Geçtiğimiz hafta aktif sokak hareketiyle gündemde olan Boğaziçi Üniversitesi –daha doğru ifadeyle kayyum rektör– krizi, faz değiştirmiş olmakla birlikte sürüyor. Ocak ayı başındaki kayyum atamasının ardından başlayan tepkiler hızla büyümüş, başta diğer üniversitelerin öğrencileri ve öğretim üyeleri olmak üzere toplumun birçok farklı kesiminde yankılanmıştı. Protestolar, beklendiği üzere çabuk sonuç vermedi; kayyum pişkince davranarak, iktidar ise fütursuzca devlet şiddetini devreye sokarak, tepkinin sönümlenmesini sağlamaya, onu bastırmaya çalıştı. Fakat gençlerin direnci ve tüm ülkeyi esir almış gerilimin bu eylemde bir ruh olarak temerküz etmesinin de sayesinde, hareket sönmedi; aksine, şubat ayının ilk haftası itibarıyla sokağa taşma ve orada büyüme eğilimi gösterdi. Bu eğilimi en iyi sezen, imtiyazlı koltuklarının üstünde bir sismograf hassasiyeti ile oturan her türlü iktidar unsuru oldu elbette. Böylelikle, önce BOUN kampüsünün içinde, ardından Kadıköy’de öğrencilerin üzerine polis şiddeti salındı. Çeşitli kentlerde BOUN öğrencilerine destek vermek isteyenler de aynı şiddetten nasibini aldı. Sokakta fiziki zor, uzun ve eziyetli gözaltı süreçleri, geometrik olarak artan tutuklamalar ve ‘ev hapsi’ uygulamaları derken; kolluk gücünden yargıya dek uzanan bir ‘resmi’ düzlemde devletin tüm araçlarının kullanıldığı bir şiddet vakumu oluştu. Hatta göstericilerin arasına provokatör olarak karışan sivil polislerin gayrı resmi şiddeti bile ayan beyan, somut olarak göründü kayıtlarda.

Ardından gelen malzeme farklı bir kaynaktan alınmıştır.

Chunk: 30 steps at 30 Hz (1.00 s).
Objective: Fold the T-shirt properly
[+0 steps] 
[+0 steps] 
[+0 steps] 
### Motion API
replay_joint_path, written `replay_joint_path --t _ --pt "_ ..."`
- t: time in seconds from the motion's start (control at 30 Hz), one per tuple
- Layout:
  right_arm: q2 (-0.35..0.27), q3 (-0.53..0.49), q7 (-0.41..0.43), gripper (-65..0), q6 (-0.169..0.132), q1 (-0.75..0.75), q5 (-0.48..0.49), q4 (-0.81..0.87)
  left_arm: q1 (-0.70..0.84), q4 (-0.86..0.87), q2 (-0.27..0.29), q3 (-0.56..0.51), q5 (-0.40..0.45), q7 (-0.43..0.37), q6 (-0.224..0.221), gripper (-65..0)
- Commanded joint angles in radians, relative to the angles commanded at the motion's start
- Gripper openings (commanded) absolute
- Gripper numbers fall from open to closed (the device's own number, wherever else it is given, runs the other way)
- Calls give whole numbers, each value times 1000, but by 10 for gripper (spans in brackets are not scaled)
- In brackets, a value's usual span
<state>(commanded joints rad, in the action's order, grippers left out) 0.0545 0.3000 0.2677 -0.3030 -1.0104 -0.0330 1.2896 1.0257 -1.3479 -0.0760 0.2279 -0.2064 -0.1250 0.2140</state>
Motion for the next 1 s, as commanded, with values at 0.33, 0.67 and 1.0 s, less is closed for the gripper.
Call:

Rejimin, öncesi bir yana, son altı yıldaki şiddet performansı zaten onu caydırıcı bir güç haline getiriyor, bir tür yenilmezlik pelerini ile örtüyordu. Boğaziçi protestoları sırasında ortaya çıkan görüntüler de, onun bu ‘şöhretten’ sakınmadığını, sınırları belirsiz bir şiddet potansiyeli taşıdığını ve statükosunu korumak için ne denli kararlı olduğunu herkese gösterdi. Ama kararlılık her zaman güç ve iradeden değil, bazen çaresizlikten de kaynaklanır. Sapabileceğiniz zaten tek bir yol varsa, ‘kararsız’ görünmezsiniz; fakat bu sizin güçlü ve hâkim olduğunuz anlamına da gelmez. İktidarın, gençlik eylemlerinde uç veren toplumsal rahatsızlıklar karşısındaki ‘kararlılığı’ da bu türden bir mecburi istikamette gerçekleşiyor. Kaba bir inada, yıkıcı bir ‘savunma’ya dönüşerek, güç gösterisiyle aynı anda zaaflarını da açığa çıkarıyor. Giderek daha görünür hale gelen ‘zaaf’ şu: Rejim, fiziki zor kullanarak, henüz filizlenmekte olan bir toplumsal tepkiyi baskılayabilse de ezemiyor ve bu baskıyı bir siyasal hegemonya ile destekleyemiyor.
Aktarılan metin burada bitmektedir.